#### Required action:
Of the entries below, restate word for word only the section that runs from the line with "When you get a chance, can you outline the patterned" to the line with "When you get a chance, can you outline the white", counting both ends.

[Stored items]
*** Block opens ***

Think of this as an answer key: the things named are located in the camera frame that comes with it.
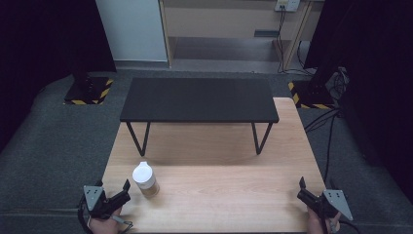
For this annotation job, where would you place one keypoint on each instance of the black curtain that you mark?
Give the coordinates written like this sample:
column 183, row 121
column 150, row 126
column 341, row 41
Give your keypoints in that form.
column 39, row 48
column 376, row 65

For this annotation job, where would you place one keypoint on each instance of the person's right hand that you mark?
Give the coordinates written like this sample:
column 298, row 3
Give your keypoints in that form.
column 315, row 224

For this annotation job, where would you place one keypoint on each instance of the white panel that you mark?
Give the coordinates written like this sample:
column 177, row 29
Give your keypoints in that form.
column 133, row 29

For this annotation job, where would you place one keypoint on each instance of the white lidded brown bottle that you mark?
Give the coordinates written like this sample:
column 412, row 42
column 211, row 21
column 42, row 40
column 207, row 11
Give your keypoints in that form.
column 146, row 182

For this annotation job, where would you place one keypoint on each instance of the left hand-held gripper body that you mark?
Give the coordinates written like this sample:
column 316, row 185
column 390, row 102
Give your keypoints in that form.
column 97, row 203

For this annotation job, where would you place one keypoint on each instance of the white wall socket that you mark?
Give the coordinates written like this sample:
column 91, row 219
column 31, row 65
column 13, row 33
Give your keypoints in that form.
column 287, row 5

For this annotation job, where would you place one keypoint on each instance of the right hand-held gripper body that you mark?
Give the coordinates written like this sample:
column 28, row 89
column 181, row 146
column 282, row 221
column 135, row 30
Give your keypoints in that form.
column 324, row 204

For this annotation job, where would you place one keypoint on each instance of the wooden desk frame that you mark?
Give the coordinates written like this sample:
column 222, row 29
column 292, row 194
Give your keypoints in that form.
column 220, row 19

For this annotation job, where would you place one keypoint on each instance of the black stand base striped tape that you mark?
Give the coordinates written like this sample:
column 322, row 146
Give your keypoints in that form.
column 86, row 94
column 311, row 96

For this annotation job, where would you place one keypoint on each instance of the black shelf riser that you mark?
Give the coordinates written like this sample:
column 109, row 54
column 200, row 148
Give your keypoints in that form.
column 198, row 99

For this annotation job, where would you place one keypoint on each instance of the person's left hand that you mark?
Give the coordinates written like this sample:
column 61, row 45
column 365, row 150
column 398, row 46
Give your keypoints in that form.
column 104, row 226

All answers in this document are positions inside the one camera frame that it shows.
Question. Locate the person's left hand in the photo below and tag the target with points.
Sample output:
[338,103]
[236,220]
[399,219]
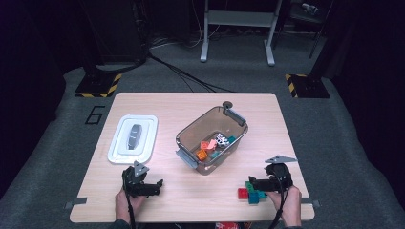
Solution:
[124,206]

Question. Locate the dark curtain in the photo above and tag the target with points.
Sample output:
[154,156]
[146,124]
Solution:
[25,79]
[375,79]

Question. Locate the blue toy brick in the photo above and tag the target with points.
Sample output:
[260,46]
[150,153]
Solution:
[253,198]

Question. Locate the person's right hand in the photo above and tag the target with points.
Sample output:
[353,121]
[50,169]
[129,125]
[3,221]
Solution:
[288,205]

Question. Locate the dark round disc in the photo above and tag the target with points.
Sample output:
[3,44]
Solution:
[227,104]

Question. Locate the green toy brick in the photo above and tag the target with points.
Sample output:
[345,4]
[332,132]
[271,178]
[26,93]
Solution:
[247,185]

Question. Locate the white box lid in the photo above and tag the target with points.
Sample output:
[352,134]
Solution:
[122,152]

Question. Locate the salmon toy brick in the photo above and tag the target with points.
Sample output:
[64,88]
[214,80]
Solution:
[212,144]

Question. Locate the grey tape piece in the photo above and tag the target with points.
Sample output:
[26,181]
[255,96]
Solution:
[76,201]
[309,201]

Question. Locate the white toy ambulance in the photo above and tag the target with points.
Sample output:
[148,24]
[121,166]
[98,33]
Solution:
[222,140]

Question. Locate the red toy brick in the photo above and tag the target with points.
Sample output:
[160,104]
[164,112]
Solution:
[243,193]

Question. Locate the black side table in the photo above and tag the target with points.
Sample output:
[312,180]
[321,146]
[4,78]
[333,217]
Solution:
[302,17]

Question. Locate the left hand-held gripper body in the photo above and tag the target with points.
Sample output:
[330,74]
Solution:
[134,179]

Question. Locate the small orange-red toy brick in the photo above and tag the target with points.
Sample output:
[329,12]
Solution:
[204,145]

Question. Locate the yellow-orange toy brick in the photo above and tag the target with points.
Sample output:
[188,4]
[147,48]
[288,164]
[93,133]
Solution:
[202,155]

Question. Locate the red patterned object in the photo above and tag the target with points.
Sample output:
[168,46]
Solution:
[227,225]

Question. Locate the black equipment cabinet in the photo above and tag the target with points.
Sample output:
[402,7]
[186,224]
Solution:
[114,28]

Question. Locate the transparent brown storage box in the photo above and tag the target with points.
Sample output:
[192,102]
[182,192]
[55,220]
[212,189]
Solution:
[203,127]

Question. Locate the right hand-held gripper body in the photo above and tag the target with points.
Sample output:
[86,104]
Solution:
[281,175]

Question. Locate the black striped stand base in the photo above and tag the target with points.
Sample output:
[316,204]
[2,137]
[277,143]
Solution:
[310,86]
[95,86]

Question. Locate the white metal desk frame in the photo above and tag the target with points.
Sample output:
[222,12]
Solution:
[238,18]

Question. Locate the small grey device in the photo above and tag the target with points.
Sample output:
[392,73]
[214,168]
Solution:
[309,8]

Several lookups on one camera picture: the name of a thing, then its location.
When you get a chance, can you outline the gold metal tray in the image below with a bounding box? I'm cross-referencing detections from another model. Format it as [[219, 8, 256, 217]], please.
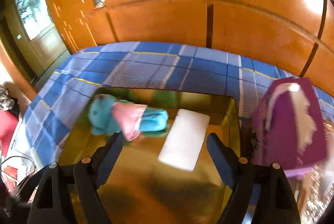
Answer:
[[58, 87, 241, 224]]

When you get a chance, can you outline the blue plush toy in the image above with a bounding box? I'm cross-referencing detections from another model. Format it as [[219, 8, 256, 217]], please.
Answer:
[[88, 94, 169, 142]]

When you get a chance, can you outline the patterned grey cloth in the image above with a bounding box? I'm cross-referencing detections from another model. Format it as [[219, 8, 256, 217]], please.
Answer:
[[0, 85, 15, 111]]

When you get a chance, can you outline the white soft pack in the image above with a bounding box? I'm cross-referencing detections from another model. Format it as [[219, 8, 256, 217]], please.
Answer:
[[158, 109, 210, 172]]

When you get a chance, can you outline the wire rack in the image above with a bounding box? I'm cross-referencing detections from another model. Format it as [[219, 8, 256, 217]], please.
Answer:
[[1, 156, 36, 192]]

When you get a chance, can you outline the glass panel door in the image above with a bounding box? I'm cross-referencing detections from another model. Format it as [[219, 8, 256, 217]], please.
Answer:
[[4, 0, 67, 79]]

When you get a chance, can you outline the blue plaid tablecloth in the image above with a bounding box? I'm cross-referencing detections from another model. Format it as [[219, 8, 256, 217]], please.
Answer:
[[17, 42, 290, 168]]

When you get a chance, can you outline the purple tissue box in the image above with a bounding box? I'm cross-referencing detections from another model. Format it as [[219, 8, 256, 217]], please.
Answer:
[[251, 77, 328, 178]]

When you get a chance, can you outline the red bag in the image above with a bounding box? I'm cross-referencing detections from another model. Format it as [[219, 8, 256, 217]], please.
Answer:
[[0, 111, 19, 157]]

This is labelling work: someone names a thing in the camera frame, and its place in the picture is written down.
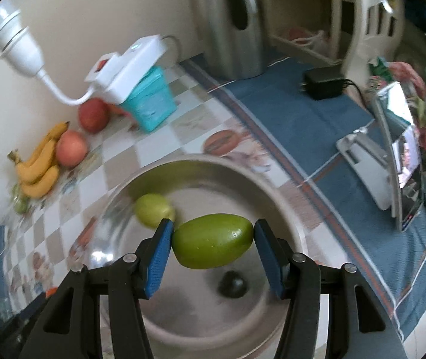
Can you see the red apple right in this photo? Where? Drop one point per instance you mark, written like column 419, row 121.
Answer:
column 116, row 110

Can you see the smartphone on stand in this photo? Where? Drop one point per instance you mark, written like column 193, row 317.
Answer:
column 403, row 158

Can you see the middle yellow banana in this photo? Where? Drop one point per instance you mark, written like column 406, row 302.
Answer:
column 32, row 173

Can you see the clear bag of green fruits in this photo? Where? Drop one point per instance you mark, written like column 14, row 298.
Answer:
column 20, row 202

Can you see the top yellow banana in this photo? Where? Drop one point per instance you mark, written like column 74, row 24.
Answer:
column 55, row 133

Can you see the red apple middle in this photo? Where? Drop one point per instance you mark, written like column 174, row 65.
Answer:
column 93, row 115

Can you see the bottom yellow banana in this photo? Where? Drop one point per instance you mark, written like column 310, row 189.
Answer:
column 43, row 186

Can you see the teal plastic box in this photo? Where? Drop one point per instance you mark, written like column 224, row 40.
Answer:
column 151, row 101

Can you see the checkered printed tablecloth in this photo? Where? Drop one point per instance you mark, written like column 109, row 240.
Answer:
column 37, row 247

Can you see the dark plum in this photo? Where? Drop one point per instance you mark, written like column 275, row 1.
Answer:
column 232, row 285

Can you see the yellow banana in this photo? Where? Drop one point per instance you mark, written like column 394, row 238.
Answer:
column 32, row 173
column 55, row 133
column 43, row 186

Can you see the red apple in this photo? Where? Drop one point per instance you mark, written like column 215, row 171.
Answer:
column 93, row 115
column 116, row 110

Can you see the green jujube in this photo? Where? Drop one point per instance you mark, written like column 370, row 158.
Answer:
column 151, row 209

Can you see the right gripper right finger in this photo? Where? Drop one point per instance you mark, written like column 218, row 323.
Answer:
column 358, row 324

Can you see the steel round basin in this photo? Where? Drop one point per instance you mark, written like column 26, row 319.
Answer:
column 214, row 300

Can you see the large green mango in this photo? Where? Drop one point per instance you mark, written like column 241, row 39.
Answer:
column 212, row 241

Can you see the pink apple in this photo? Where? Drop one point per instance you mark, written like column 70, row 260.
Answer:
column 71, row 149

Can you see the steel thermos jug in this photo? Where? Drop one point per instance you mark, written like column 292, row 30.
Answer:
column 232, row 33

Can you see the blue tablecloth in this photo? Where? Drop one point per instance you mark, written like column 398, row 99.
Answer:
column 301, row 135

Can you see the black power adapter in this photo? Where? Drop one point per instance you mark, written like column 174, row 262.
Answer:
column 323, row 83

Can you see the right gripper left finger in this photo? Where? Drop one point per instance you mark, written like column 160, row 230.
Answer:
column 69, row 326

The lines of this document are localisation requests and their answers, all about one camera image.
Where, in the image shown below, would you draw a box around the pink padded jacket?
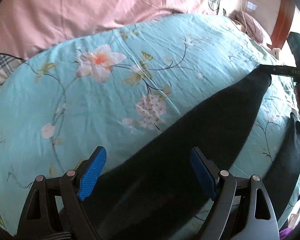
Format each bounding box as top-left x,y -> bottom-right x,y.
230,10 -> 272,45

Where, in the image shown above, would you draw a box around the teal floral bed sheet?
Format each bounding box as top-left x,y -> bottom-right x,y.
0,14 -> 300,239

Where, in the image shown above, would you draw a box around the red wooden window frame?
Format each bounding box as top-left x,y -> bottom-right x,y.
268,0 -> 296,49

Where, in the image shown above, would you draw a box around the pink quilt with plaid hearts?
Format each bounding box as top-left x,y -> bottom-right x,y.
0,0 -> 209,89

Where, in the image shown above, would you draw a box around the black pants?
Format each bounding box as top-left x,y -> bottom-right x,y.
57,65 -> 300,240

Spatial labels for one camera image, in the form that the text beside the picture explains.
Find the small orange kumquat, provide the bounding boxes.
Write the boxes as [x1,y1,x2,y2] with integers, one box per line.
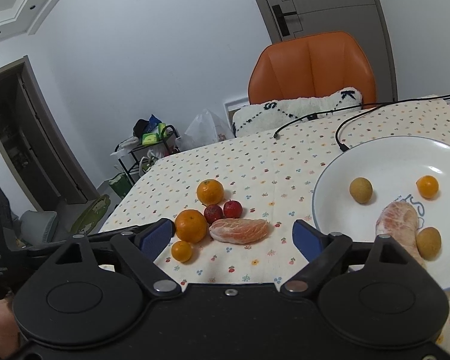
[415,175,439,200]
[171,241,193,263]

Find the large orange mandarin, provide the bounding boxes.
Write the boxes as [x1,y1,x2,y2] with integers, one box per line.
[175,210,208,244]

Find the large peeled pomelo piece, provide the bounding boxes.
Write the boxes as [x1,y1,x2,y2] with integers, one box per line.
[376,202,426,268]

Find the small peeled pomelo segment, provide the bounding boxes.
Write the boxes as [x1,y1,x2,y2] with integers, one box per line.
[209,219,270,245]

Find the left hand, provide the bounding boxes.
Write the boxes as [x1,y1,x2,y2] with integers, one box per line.
[0,296,21,359]

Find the white ceramic plate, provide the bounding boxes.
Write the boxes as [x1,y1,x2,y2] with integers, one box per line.
[311,136,450,290]

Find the dark red cherry tomato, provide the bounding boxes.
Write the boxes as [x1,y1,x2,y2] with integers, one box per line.
[203,205,224,225]

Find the black metal shelf rack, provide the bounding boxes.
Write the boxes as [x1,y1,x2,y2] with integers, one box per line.
[110,124,180,185]

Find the far orange mandarin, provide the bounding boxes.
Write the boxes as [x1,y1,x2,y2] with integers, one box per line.
[196,179,224,206]

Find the white plastic bag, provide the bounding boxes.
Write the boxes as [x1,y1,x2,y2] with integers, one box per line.
[138,149,169,177]

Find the dotted white tablecloth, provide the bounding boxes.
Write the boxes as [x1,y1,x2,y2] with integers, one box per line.
[103,99,450,352]

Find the green items on shelf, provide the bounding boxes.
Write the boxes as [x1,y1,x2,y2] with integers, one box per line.
[132,115,166,146]

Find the clear plastic bag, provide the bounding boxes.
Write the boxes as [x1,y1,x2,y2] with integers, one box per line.
[175,109,235,151]

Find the white fluffy cushion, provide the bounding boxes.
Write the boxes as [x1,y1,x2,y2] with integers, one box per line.
[232,87,362,137]

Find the orange leather chair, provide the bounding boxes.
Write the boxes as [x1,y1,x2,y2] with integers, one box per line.
[248,32,377,106]

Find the grey door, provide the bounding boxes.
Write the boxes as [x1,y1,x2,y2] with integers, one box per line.
[256,0,398,102]

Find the dark doorway frame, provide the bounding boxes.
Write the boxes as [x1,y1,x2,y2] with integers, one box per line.
[0,56,99,211]

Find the black usb cable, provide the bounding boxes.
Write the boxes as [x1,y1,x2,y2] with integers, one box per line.
[335,92,450,153]

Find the black door handle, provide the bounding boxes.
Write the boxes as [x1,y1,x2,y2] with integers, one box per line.
[271,4,297,38]

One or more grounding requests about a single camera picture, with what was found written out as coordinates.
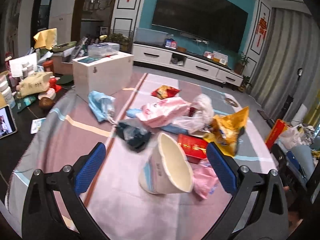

*** Block closes ***

#### Result for this exercise:
When you get a chance, can you outline the patterned grey cloth in the image above with a bounding box? I'm cross-referencing detections from another model. Format it as [[219, 8, 256, 217]], please.
Answer:
[[0, 85, 15, 111]]

When you get a chance, can you outline the white soft pack in the image above with a bounding box? I'm cross-referencing detections from another model. Format it as [[219, 8, 256, 217]], please.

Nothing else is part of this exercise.